§ WHAT YOU NEED TO DO
Take the data below and copy exactly the lines starting at the one with "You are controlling" and finishing at the one with "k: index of", both included.

§ Records from a data collection
______________________________
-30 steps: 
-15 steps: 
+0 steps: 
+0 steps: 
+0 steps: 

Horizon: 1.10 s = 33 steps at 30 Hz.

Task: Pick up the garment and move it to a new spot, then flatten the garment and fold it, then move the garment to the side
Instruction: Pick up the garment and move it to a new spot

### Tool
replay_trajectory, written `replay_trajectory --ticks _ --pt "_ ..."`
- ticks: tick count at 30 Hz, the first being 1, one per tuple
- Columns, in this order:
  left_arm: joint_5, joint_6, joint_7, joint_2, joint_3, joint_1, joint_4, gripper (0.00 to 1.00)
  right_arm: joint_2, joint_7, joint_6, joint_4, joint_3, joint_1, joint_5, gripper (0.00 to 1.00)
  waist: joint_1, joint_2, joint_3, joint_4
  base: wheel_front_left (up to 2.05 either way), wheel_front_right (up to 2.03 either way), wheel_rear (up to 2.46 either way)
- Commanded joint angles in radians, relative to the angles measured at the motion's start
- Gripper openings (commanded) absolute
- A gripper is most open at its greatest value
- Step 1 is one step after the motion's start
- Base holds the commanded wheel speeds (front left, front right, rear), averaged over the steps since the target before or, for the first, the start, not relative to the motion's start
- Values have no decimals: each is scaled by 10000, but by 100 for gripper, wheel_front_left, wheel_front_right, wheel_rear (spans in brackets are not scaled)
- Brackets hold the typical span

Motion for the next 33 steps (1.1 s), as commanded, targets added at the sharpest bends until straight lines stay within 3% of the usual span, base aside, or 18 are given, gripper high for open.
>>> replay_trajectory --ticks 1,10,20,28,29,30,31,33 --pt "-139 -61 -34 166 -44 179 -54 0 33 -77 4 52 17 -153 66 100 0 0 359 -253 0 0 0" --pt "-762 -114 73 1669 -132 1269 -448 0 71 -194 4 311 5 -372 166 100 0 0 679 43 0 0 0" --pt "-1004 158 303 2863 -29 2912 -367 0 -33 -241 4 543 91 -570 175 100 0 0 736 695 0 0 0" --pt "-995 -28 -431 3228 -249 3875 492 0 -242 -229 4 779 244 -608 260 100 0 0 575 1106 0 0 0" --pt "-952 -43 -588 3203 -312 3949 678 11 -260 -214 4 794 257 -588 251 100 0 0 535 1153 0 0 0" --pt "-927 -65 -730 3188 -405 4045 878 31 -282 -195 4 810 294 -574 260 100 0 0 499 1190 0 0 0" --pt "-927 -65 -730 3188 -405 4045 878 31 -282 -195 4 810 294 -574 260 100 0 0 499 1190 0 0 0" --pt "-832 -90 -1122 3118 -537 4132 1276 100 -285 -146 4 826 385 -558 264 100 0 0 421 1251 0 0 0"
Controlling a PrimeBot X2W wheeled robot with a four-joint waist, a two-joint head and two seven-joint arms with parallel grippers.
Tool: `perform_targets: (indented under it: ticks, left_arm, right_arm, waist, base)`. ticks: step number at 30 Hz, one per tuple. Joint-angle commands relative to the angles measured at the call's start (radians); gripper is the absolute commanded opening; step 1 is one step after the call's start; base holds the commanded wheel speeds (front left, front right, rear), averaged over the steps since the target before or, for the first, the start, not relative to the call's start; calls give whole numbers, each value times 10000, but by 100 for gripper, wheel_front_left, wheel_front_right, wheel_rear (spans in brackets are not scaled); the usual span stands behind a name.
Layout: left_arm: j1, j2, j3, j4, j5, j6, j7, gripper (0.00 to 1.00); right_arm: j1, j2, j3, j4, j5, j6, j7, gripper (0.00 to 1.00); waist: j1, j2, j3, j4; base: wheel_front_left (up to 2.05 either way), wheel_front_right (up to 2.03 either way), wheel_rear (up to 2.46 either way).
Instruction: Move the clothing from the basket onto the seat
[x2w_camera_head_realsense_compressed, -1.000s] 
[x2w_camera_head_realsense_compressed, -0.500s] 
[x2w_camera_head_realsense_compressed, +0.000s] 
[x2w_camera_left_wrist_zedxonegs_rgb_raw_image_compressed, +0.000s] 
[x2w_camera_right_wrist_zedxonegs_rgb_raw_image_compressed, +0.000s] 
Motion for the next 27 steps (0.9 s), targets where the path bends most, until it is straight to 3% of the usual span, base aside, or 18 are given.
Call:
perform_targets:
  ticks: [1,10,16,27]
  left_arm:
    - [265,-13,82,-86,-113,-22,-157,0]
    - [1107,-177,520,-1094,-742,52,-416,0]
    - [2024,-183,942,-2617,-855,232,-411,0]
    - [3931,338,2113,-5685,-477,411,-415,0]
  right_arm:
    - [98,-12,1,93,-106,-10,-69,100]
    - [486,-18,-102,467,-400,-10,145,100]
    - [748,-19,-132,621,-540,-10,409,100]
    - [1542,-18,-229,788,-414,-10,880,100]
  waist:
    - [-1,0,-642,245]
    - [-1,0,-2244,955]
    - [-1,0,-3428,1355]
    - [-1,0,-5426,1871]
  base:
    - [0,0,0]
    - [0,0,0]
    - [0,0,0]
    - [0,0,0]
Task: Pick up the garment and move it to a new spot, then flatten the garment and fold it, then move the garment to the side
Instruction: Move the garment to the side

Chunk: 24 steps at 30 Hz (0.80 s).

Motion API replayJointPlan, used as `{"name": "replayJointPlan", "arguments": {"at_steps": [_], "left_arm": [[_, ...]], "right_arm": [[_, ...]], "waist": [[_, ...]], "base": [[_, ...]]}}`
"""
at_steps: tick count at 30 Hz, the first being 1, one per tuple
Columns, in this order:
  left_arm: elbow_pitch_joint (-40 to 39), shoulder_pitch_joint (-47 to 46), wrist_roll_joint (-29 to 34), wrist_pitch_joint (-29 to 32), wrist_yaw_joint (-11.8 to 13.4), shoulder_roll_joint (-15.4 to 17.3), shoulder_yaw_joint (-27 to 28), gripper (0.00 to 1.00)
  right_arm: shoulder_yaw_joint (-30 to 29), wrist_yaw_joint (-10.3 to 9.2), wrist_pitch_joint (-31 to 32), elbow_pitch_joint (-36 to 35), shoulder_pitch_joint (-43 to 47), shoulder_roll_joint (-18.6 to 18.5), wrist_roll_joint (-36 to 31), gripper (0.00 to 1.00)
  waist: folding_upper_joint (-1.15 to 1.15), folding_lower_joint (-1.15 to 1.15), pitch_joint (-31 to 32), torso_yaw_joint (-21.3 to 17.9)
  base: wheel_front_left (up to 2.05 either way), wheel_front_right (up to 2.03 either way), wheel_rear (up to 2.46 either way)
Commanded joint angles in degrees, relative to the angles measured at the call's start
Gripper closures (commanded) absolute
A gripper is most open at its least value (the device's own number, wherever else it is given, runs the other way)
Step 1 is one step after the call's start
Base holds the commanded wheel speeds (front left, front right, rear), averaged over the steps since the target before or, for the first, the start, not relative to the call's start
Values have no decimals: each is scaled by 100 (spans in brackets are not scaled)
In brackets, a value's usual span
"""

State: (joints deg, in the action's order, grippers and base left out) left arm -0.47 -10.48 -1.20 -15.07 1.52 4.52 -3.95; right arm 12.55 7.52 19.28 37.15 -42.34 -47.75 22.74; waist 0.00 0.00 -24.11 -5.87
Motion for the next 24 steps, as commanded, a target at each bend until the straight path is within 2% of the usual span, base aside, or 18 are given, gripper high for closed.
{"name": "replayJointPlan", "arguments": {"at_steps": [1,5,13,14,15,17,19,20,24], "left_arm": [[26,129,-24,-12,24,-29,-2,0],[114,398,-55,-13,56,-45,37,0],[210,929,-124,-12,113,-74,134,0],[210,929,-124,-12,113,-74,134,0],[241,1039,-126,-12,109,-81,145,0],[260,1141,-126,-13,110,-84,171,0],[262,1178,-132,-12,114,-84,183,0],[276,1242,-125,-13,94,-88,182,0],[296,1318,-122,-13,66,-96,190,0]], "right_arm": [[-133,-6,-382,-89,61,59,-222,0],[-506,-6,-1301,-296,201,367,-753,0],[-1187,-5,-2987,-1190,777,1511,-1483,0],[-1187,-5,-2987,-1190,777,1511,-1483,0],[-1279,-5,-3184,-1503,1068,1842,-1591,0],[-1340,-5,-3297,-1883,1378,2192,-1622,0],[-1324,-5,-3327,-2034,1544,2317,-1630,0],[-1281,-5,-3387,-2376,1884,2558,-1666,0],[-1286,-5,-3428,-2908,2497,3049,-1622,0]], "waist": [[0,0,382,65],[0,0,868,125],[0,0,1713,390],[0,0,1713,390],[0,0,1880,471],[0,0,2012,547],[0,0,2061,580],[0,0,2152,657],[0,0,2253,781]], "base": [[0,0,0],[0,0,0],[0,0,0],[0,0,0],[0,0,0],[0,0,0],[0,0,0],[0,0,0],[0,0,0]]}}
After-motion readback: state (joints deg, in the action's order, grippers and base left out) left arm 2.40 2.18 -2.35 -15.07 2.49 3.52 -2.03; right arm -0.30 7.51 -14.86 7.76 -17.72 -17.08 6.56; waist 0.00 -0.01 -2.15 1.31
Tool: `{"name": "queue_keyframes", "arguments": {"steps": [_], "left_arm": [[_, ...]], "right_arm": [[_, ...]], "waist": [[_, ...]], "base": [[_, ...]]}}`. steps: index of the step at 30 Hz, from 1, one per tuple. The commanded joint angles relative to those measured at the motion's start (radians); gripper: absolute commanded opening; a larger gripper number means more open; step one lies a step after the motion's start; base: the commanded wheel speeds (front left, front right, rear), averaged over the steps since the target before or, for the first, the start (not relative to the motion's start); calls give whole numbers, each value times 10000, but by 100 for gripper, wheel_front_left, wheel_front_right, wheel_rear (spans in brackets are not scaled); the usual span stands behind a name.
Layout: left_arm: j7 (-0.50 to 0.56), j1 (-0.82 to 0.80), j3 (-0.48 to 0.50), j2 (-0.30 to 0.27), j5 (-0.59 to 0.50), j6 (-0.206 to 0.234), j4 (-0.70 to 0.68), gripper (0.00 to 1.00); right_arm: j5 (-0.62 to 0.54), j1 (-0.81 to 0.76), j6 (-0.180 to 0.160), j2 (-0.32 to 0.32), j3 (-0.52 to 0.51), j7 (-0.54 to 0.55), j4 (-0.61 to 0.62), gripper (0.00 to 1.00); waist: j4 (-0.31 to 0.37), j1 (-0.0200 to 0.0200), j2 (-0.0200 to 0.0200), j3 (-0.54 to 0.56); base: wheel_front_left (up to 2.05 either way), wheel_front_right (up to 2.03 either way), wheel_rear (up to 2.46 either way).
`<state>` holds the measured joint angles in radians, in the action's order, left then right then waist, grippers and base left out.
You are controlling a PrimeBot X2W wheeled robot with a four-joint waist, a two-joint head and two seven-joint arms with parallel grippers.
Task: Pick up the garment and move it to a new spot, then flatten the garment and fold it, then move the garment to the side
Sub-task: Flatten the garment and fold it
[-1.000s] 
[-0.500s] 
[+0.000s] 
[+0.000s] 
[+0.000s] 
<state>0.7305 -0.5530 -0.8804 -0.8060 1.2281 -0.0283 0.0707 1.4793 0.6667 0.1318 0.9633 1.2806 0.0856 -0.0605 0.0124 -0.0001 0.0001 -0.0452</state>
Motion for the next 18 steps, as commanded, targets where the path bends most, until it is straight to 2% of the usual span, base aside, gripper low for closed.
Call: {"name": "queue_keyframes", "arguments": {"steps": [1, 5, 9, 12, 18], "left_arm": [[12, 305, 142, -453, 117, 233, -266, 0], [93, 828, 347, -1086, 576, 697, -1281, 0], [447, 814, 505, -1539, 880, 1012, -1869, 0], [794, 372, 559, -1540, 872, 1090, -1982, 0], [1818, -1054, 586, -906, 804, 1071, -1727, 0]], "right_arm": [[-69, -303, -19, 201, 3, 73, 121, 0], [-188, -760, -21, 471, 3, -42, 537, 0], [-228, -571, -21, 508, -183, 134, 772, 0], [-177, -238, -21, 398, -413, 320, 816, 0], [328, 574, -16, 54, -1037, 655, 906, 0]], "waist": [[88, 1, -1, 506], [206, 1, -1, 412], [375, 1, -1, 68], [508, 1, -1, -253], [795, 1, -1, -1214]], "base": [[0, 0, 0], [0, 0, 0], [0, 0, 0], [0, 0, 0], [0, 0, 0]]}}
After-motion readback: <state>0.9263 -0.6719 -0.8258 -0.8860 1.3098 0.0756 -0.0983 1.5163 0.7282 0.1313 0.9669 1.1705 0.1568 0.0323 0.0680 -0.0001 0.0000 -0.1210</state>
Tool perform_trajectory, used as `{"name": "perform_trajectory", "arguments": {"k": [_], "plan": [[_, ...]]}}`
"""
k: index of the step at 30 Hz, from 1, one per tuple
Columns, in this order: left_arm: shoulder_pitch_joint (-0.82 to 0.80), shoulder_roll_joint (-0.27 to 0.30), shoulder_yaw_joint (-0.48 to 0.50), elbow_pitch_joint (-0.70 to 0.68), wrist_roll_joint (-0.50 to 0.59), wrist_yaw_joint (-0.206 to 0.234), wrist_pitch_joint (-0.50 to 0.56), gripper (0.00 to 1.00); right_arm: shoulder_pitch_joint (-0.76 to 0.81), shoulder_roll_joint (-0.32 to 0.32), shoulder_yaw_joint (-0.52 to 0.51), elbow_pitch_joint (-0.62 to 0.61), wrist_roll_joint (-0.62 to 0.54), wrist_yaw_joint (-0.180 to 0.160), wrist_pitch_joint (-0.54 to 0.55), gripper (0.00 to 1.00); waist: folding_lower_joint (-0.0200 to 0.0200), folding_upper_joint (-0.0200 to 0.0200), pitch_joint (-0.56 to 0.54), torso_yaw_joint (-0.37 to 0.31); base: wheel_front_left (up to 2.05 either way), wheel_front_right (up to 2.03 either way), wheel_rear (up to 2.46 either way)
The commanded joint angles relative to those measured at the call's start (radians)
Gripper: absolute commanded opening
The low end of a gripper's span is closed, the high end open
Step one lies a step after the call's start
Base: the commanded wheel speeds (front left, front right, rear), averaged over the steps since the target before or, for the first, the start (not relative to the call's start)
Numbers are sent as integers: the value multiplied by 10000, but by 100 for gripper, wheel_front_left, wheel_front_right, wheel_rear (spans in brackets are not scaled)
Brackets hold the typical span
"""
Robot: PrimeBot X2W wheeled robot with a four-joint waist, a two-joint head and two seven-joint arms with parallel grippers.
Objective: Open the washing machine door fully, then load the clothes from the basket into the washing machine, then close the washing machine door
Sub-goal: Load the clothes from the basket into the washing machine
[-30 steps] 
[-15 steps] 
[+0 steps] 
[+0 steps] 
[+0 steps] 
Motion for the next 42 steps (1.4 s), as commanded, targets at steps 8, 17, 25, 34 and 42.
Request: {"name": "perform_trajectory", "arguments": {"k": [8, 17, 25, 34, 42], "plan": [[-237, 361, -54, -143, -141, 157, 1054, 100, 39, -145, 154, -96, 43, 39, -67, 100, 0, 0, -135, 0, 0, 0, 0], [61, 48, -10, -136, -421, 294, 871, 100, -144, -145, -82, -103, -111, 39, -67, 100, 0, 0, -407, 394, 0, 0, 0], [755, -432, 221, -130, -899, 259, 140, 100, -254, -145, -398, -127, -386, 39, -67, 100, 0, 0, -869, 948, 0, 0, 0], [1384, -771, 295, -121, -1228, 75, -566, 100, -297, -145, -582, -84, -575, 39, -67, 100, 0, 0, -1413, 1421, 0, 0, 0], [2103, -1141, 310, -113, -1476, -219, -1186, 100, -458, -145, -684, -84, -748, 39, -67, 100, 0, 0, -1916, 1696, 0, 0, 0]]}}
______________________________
§ YOUR RESPONSE
You are controlling a PrimeBot X2W wheeled robot with a four-joint waist, a two-joint head and two seven-joint arms with parallel grippers.
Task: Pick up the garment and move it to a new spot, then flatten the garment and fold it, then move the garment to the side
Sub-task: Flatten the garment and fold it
[-1.000s] 
[-0.500s] 
[+0.000s] 
[+0.000s] 
[+0.000s] 
<state>0.7305 -0.5530 -0.8804 -0.8060 1.2281 -0.0283 0.0707 1.4793 0.6667 0.1318 0.9633 1.2806 0.0856 -0.0605 0.0124 -0.0001 0.0001 -0.0452</state>
Motion for the next 18 steps, as commanded, targets where the path bends most, until it is straight to 2% of the usual span, base aside, gripper low for closed.
Call: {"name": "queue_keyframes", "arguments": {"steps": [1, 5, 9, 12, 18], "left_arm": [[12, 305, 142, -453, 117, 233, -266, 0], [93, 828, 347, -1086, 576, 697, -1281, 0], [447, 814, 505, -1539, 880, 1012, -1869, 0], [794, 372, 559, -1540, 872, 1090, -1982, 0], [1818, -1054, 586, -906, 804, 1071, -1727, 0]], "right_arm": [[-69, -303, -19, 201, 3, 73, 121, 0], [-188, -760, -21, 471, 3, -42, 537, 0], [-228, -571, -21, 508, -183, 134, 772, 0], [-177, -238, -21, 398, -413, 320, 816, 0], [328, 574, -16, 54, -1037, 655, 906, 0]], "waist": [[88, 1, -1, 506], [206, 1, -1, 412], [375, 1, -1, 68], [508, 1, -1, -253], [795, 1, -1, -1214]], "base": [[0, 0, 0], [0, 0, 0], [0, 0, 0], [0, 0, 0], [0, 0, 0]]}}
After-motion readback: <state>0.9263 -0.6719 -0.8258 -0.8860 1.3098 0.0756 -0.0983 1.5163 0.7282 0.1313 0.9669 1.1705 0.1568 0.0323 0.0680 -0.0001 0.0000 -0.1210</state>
Tool perform_trajectory, used as `{"name": "perform_trajectory", "arguments": {"k": [_], "plan": [[_, ...]]}}`
"""
k: index of the step at 30 Hz, from 1, one per tuple

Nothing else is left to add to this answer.